Please count the lines in the data below that hold the word "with", and give only the number.

......

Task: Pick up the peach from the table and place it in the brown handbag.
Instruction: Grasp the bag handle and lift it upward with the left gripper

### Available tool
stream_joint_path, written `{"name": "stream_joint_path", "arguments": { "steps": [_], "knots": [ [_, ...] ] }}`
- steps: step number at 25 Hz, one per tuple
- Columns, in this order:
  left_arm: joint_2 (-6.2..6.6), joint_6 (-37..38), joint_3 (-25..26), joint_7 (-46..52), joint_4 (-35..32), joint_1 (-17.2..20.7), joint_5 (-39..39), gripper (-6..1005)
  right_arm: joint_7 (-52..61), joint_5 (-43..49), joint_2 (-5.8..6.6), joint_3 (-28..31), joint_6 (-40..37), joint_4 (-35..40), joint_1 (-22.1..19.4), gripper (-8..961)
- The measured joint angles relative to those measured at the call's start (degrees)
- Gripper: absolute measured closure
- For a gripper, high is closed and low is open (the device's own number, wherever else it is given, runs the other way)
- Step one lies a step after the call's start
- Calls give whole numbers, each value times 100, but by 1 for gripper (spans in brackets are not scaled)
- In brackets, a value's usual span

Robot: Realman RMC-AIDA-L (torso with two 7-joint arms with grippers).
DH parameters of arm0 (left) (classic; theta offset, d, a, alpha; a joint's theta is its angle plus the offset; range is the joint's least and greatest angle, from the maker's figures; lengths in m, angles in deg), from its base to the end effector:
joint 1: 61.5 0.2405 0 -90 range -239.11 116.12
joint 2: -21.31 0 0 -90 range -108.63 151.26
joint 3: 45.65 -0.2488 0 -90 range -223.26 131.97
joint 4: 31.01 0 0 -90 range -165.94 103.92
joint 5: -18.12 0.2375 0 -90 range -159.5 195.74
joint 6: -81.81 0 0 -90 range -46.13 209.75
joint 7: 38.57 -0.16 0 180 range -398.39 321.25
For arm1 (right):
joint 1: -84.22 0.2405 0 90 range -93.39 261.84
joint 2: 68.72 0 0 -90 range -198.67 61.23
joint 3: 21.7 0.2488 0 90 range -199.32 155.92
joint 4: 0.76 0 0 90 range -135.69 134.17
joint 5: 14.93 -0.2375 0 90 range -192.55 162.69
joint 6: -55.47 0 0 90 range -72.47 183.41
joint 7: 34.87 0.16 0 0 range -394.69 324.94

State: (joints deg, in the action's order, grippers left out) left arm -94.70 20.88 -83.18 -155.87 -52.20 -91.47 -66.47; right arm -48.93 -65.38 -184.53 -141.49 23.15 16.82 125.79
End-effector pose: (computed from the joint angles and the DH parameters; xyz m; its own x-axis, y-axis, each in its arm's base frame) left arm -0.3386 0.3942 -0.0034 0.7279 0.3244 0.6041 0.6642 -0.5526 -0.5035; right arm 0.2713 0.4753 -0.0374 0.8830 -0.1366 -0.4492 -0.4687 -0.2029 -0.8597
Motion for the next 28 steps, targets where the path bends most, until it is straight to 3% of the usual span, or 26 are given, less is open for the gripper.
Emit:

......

RESULT FOR THIS TASK: 2